> _Exercise instructions_:
All of the data should be reproduced word for word, though its pictures must be omitted.

> _Data below_:
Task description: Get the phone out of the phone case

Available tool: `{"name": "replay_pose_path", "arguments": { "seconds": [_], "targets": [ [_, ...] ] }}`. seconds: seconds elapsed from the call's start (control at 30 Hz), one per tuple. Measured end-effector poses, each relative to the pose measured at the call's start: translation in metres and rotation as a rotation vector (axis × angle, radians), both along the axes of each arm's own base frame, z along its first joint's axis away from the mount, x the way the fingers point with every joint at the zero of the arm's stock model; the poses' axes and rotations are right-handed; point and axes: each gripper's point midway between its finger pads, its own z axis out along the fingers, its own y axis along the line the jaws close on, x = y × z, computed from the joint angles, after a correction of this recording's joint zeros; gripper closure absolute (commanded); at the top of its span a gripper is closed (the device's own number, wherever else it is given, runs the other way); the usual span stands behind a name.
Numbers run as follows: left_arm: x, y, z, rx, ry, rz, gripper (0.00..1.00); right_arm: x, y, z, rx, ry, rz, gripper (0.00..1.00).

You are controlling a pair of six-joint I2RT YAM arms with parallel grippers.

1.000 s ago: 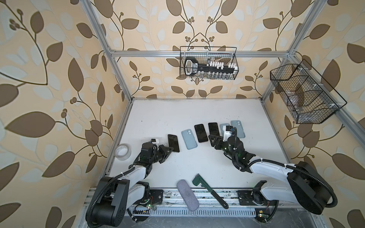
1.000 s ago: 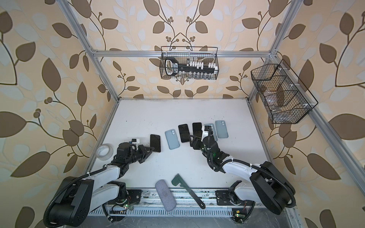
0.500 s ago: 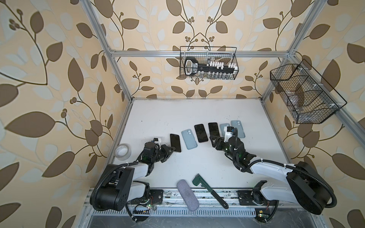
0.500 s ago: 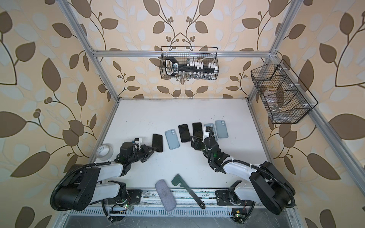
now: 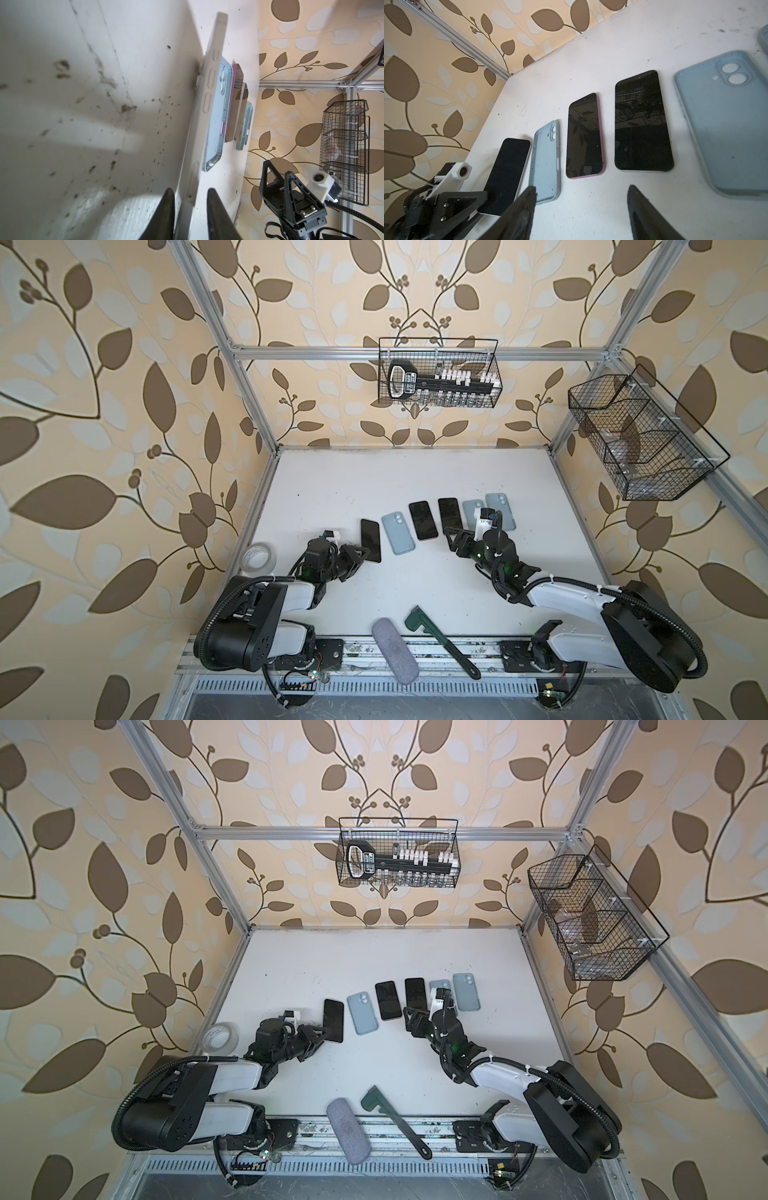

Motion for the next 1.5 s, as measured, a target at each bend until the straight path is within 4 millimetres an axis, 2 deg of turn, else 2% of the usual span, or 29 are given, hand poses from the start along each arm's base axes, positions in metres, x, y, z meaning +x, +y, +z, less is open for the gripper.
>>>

> _Answer box_:
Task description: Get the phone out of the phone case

Available tool: `{"name": "replay_pose_path", "arguments": { "seconds": [_], "targets": [ [_, ...] ] }}`. seconds: seconds elapsed from the call's start (control at 30 Hz), one per tuple. Measured end-effector poses, each relative to the pose measured at the call's start: translation in metres and rotation as a rotation vector (axis × angle, radians), both along the axes of each arm's own base frame, z along its first joint's axis away from the mount, x the way the fingers point with every joint at the zero of the arm's stock model; the poses' axes and rotations are right-handed; point and axes: each gripper's point midway between its finger pads, its own z axis out along the fingers, its own y axis along the line the jaws close on, x = y × z, computed from the joint angles, after a correction of this recording's joint zeros; gripper closure absolute (commanded); at the top of its span a gripper is closed (the device's own number, wherever else it is given, runs the other way); the usual span stands behind a name.
Numbers run as follows: left_arm: x, y, z, rx, ry, rz, gripper (0.00..1.00); right_arm: x, y, z, rx, ry, rz, gripper (0.00..1.00).

You are controlling a pair of six-joint I2RT YAM arms with parallel grippers.

1.000 s ago: 
1.000 s ago: 
0.500 s ago: 
0.500 s ago: 
now: 

Motion for the next 1.5 s, as measured, a target at each bend until the straight path is within 4 millimetres an axis, 2 deg of turn, else 2% of the usual span, or 29 are given, hand poses from the start along each arm's base axes, positions in metres, x, y, z meaning +x, +y, +z, less is open for the gripper.
>>>

No more is needed to finish this exercise.